We used a rudimentary CI/CD to enforce 'always builds and runs'. Someone wrote a bit of script that would check it out at 5PM and kick the build on a 'blessed' machine. If that failed the people who checked it in were on point to fix it the next morning.

It was not better or worse. It was just different and more manual. Manual though means steps get forgotten or skipped.

when i was in high school i did an internship at a family friend's ASP.NET shop; we used VSS and I once got a call from an irate coworker who shouted me down for minutes for keeping a file locked after I wasn't using it until I started crying. I wasn't the one who had left the file locked this time; i'd done it in the past and he assumed it was my fault again.

sure do wish someone had checked those boxes for him!

sometimes it's still a surprise to me that I decided this is the career i still wanted to pursue after that experience but i haven't been shouted at like that since then.

We were a small team and loved visual source safe. I also wondered about his claim that he couldn't download a copy - yes, he was unaware you could allow multiple checkouts.

We were forced to migrate to SVN which I remember as being a pain compared to VSS.

The worst was our GIT migration. At the time it was not an easy Integration with visual studio. The process of migrating history was a challenge. We lost control of the process - suddenly GIT and corporate defined the process which for a small team was overkill and burdensome. The builds became laborious and time consuming.

This was years ago. I'm sure they've worked all that out now.

> Back then, as it is today, the bigger issue was the choices companies made in setting up their environments and the rules they set for their developers, rather than the shortcomings of the tool.

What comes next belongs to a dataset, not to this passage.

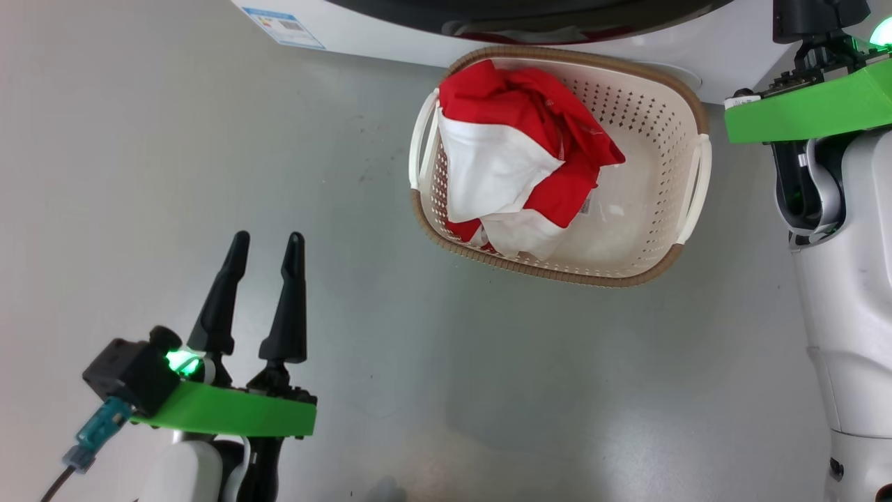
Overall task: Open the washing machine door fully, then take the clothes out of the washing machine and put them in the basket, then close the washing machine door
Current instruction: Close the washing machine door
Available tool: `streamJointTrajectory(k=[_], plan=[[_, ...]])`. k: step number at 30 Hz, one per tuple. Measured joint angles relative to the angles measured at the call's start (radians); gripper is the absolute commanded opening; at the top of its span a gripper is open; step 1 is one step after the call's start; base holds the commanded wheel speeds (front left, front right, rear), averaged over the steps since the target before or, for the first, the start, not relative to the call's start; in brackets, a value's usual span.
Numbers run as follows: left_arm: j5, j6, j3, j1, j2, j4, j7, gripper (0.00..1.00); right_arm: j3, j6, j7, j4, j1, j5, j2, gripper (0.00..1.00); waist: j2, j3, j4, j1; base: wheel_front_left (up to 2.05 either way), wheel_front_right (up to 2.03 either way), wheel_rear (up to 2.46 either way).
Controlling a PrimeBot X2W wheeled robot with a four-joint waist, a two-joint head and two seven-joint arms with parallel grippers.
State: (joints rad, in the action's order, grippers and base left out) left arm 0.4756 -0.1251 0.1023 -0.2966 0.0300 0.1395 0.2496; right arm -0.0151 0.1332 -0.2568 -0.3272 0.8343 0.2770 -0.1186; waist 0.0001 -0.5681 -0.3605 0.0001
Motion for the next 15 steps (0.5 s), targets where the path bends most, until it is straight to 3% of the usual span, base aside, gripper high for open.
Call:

I partially agree. But: one of the really nice things about distributed version control systems like git is that the guys running the servers can't make rules about what you are doing locally.

> It wasn't nearly as bad as people today make it out to be

This flies in the face of my personal experience (first 7 years in industry was before Git adoption), and also in the face of what most developers at the time said.

I mean, just look at Joel Spolsky, one of the most popular developer-bloggers, who also founded StackOverflow, Trello and other things. IIRC, he wrote a blog post calling the invention of DVCSs the most important innovation of the last decade of innovations, then he put his money where his mouth is by creating a new product specifically built around the idea of DVCSs. (Though he made a "bad bet" by focusing on Mercurial instead of git, IIRC.)